Por toda a América Latina nascem novas comunidades inseridas, modelo este de comunidades,
que se instalaram em comunidades do continente americano, tanto por indivíduos oriundos de
Ordens ou Congregações como de seminaristas, sacerdotes e religiosas. Motivados a viver na
pobreza e partilhar mais que o supérfluo, partilhar o essencial e o primordial da vida de cada
um, identificavam-se com a solicitação conciliar do ‘retorno aos primórdios do cristianismo’,
colocando em comum os bens materiais e espirituais. 2
Trata-se pois de uma Igreja em contraste transformação quer “ad intra” quer “ad extra”.
A década de setenta é marcada por um intenso debate ideológico e pelo questionamento das
estruturas sócio-económicas. Se discutem reformas de base enquanto a sociedade brasileira se
depara com uma grave crise económica. É neste contexto que surgem as Comunidades
Ecclesiais de Base e também novas comunidades de Vida Religiosa, sobretudo femininas.
Estas novas comunidades eram grupos que buscavam prioritariamente novas formas de
vivência do projeto religioso. Sendo que grande maioria destes grupos queria actuar na pastoral
diretamente com o povo.3
A Assembleia Geral da CRB de 1968 teve como tema : “A Vida Religiosa no Brasil hoje”.
Visou atualizar a organização e as metas da CRB e estudar as diretrizes básicas para a renovação
da Vida Religiosa no Brasil. Teve como metas responder aos apelos de Deus que se fazem ouvir
na História do povo; envidar todos os esforços nos planos de educação de base e a orientar sua
solicitude pastoral no sentido de uma educação para o desenvolvimento integral e solidário.
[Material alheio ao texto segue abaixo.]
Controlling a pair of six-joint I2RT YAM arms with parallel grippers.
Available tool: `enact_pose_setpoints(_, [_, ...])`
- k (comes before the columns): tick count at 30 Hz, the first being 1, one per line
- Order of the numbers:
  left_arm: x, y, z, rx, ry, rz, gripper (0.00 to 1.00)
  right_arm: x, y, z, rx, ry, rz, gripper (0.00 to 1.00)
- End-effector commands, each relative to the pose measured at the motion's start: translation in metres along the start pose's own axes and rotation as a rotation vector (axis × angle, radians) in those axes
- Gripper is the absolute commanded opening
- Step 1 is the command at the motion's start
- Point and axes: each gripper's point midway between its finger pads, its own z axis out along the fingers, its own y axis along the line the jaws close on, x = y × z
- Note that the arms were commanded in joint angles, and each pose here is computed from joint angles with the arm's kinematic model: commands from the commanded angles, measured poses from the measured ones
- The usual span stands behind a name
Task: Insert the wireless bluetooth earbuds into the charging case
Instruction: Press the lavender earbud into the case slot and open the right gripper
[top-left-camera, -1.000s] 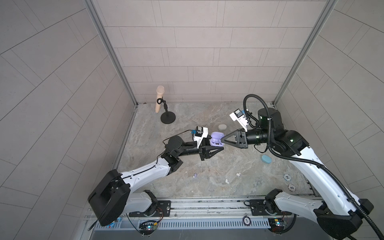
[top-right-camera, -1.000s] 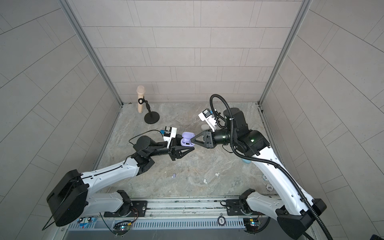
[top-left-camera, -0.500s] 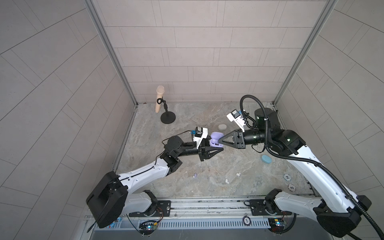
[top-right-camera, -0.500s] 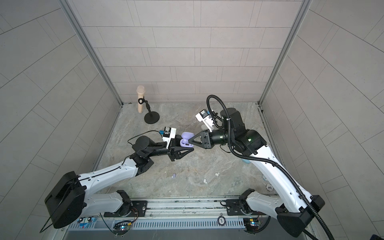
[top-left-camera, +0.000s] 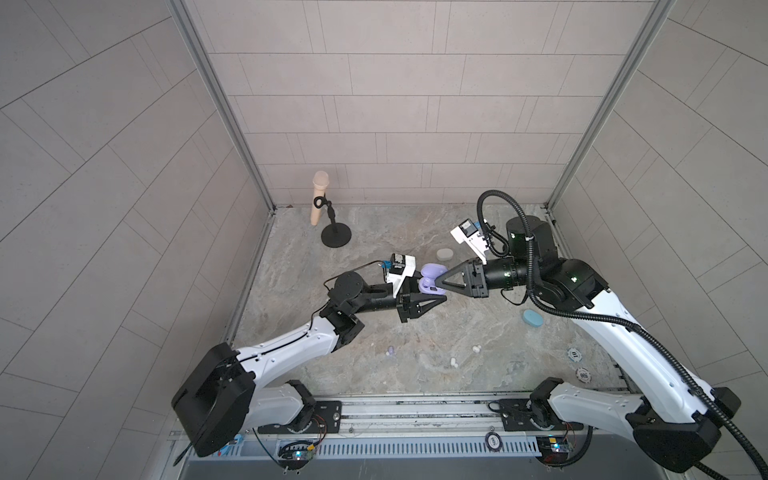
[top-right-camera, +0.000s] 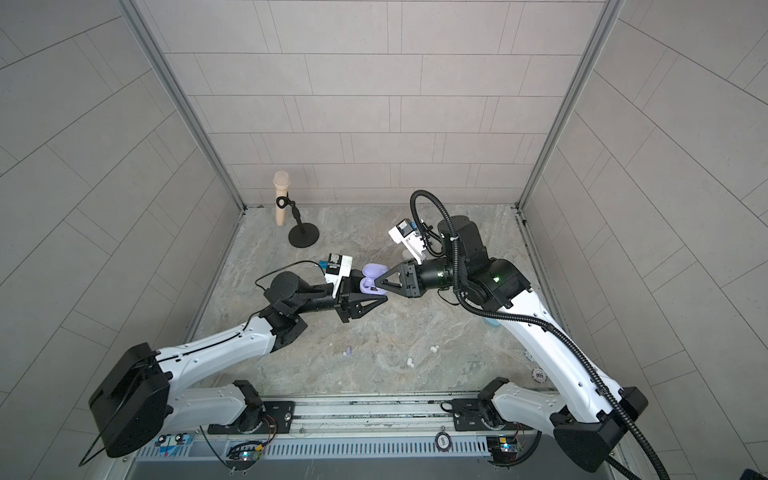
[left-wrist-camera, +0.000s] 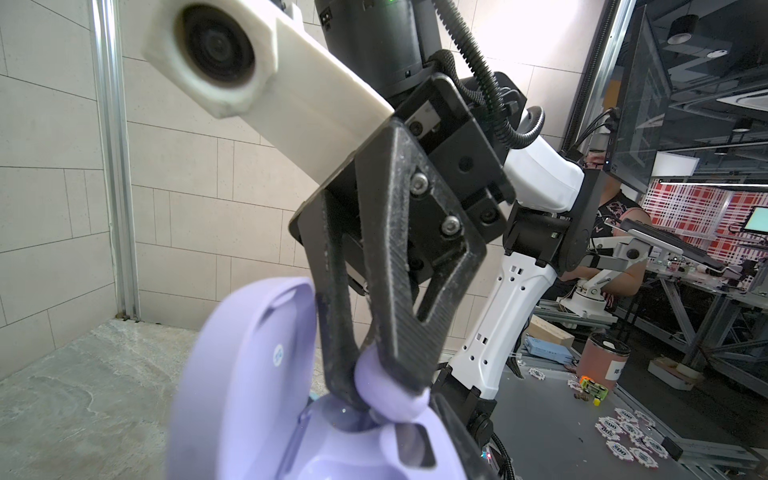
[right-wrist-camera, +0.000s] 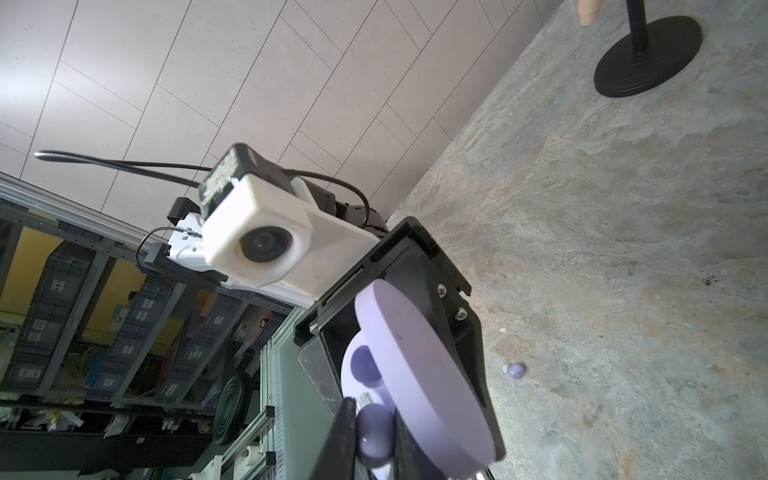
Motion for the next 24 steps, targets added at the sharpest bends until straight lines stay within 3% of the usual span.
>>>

A
pergunta chave era : Qual o papel dos religiosos neste contexto social?
Houve uma série de insistências positivas para as programações futuras da CRB: · Primazia
à reflexão teológica, buscando o sentido da vida religiosa dentro da Igreja, fomentando e
criando equipes de reflexão. Se deu ênfase à realização pessoal dos religiosos, capazes de serem
sinais de esperança para um mundo conturbado . Buscar pessoas preparadas ou prepará-las
diretamente para que possam ajudar as congregações, as Províncias, as comunidades menos
favorecidas. · Promoção de cursos especiais para superiores masculinos, para pessoas de mais
de 50 anos. Acompanhar especialmente a faixa de formação: a teologia da vocação e as novas
técnicas de animação de comunidades. 4
Com esta aceleração de ritmos e de mudanças, se observa um choque colossal em muitas
congregações, muita das vezes fruto do choque de mentalidades.

2 Ibidem, 60.
3 Cf. Mario Fabri dos Anjos (Org), Vida Religiosa e Novas Gerações – Memória, poder e utopia, Editora Santuário,
Aparecida,2007,46.
4 Cf. Eduardo Hornanaert, Os Religiosos e o Mundo moderno, Convergência 29 (1970) 2-7.
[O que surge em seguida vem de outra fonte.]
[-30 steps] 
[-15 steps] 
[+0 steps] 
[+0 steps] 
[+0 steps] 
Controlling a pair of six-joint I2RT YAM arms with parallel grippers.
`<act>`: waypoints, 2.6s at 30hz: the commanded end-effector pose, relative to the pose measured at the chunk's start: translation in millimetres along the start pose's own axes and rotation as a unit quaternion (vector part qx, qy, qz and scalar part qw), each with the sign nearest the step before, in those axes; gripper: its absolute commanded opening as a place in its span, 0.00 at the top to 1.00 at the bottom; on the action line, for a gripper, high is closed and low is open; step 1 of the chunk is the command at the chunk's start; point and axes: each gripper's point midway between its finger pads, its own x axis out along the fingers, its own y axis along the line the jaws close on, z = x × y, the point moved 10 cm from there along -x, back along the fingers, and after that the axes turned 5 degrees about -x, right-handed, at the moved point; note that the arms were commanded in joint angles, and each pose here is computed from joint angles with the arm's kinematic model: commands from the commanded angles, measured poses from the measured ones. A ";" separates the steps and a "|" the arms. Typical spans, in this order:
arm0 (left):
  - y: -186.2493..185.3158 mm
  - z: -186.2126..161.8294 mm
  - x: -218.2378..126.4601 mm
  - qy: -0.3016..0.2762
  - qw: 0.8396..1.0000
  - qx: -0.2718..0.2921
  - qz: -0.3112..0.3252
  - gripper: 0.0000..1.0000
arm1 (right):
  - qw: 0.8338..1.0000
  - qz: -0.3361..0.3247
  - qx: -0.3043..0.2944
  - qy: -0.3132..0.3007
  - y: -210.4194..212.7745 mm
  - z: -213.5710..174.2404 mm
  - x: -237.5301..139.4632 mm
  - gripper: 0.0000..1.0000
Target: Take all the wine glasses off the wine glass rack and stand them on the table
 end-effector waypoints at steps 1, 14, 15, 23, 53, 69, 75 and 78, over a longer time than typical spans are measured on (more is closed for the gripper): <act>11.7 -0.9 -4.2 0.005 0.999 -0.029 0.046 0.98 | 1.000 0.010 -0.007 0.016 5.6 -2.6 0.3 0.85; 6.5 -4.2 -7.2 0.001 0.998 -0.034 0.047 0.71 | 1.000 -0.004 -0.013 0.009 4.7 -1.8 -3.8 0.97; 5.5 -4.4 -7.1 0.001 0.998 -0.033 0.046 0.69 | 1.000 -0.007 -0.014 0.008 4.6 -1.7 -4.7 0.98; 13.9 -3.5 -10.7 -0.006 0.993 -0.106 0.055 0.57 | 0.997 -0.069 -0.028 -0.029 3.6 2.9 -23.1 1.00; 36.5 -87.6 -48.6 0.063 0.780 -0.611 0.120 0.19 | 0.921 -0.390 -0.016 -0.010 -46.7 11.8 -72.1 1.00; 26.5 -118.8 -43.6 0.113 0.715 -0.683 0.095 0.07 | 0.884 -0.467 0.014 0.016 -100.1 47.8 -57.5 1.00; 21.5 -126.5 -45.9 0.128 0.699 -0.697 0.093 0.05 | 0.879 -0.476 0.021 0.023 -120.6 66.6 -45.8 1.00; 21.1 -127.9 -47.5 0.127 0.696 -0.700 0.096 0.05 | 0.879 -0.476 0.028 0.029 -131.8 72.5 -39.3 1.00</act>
A CRB, se propôs a ajudar as congregações nesta caminhada, e criar condições para que a
renovação da vida religiosa se efectivasse no Brasil, teve que pagar o preço da sua posição
pioneira. .
Em Junho de 1969, chegou às mãos do Presidente da CRB, Pe. Marcelo Carvalho de
Azevedo SJ, um informe da Sagrada Congregação dos Religiosos. O documento tinha como
título, “Aspetos alarmantes da vida religiosa no Brasil”. O documento tinha cinco tópicos :
1. Fontes de Informação; 2. Alguns erros mais difundidos; 3. Atitudes da CRB; outras
pessoas e situações embaraçosas; 4. Sugestões para remediar a situação.
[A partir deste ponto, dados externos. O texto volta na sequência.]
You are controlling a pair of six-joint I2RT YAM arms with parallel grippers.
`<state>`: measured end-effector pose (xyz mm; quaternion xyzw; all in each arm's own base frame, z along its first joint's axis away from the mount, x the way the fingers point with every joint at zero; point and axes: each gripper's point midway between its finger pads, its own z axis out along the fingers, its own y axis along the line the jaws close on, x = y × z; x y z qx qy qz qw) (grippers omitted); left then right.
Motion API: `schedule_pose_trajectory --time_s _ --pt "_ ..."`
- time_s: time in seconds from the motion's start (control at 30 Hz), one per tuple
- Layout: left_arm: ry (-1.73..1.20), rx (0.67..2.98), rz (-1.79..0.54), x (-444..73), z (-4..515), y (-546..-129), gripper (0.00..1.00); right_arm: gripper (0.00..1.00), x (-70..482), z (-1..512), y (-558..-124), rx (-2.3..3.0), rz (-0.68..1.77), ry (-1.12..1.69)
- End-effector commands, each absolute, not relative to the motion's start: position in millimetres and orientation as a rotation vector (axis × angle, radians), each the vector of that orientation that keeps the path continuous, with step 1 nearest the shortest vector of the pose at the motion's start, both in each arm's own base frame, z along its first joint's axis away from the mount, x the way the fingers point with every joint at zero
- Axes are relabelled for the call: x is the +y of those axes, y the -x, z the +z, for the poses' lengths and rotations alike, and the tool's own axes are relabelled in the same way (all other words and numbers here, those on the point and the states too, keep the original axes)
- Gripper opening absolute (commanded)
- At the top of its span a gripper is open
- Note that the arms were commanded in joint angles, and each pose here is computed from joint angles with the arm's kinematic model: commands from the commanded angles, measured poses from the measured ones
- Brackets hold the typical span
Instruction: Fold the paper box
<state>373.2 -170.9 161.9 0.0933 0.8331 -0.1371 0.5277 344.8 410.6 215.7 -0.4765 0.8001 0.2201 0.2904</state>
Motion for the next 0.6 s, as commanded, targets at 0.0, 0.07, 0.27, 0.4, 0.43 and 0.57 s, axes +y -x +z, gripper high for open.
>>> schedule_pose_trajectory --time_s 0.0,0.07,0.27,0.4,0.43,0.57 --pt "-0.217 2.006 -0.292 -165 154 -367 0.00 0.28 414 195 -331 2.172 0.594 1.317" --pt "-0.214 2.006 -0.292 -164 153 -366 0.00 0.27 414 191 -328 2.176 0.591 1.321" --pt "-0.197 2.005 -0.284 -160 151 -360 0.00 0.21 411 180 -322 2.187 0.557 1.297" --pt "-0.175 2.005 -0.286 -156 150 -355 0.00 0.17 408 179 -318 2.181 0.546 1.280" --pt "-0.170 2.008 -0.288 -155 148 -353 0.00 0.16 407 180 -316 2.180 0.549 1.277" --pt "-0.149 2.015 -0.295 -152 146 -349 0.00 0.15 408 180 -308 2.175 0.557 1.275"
O texto da CRB aprovado em 1968 havia sido mandado a Roma e foi alvo de muitas
críticas. Roma sugeriu uma intervenção na CRB, onde se propunha a substituição de quadros
dirigentes por outros de orientação mais segura e a divisão da Conferência em masculina e
feminina.
Este facto mostra bem como a Vida Religiosa no Brasil foi tensa.